Root-knot nematodes (Meloidogyne incognita) induce specific feeding sites in cucumber roots where they absorb
carbon nutrients from the host, thereby turning the feeding sites into a strong sink for assimilates.
Nematode infection may alter host
sugar metabolism in the roots of
sucrose-transporting species. However, much less is known about the species translocating
raffinose family
oligosaccharides (RFOs), such as cucumber. To address this knowledge gap, the dynamics of RFOs and
sucrose metabolisms, two major
sugar-metabolism processes, in cucumber roots during
nematode infection at transcription and
protein levels were analyzed. In the nematode-infected root, the expressions of RFO-synthesis genes, CsRS (
Raffinose Synthase) and CsGolS1 (
Galactinol Synthase 1), were upregulated at early stage, but were significantly decreased, along with CsSTS (
Stachyose Synthase), at the late stage during
nematode infection.
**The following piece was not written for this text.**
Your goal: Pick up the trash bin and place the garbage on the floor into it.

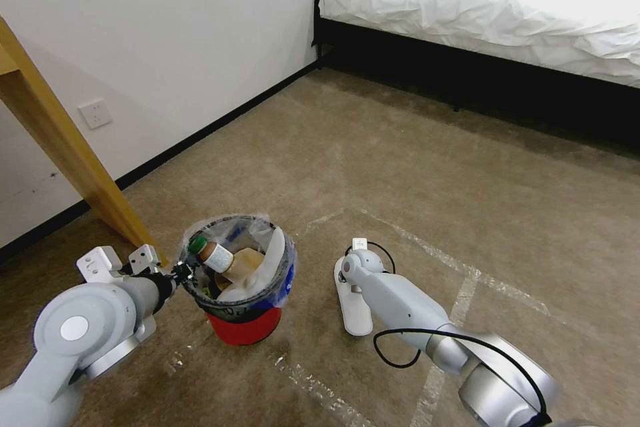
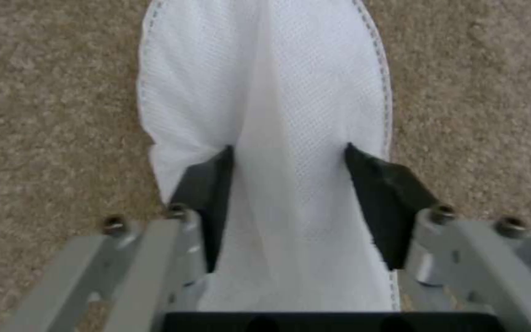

By contrast, α-
galactosidase hydrolyzed RFOs into
sucrose and
galactose, whose encoding genes was suppressed (CsaGA2) at early stage and then elevated (CsaGA2, 4, and CsAGA1) at the late stage of
nematode infection. Consistently,
stachyose level was significantly increased by ∼2.5 times at the early stage but reduced at the late stage of
infection in comparison with the uninfected roots, with a similar trend found for
raffinose and
galactinol. Moreover, the genes encoding
sucrose synthase and cell wall
invertase, which are responsible for
sucrose degrading, were differentially expressed. In addition,
sugar transporter, CsSUT4, was enhanced significantly after
nematode infection at early stage but was suppressed at the late stage. Based on the observation and in connection with the information from literature, the RFOs play a role in the protection of roots during the initial stage of
infection but could be used by nematode as C nutrients at the late stage.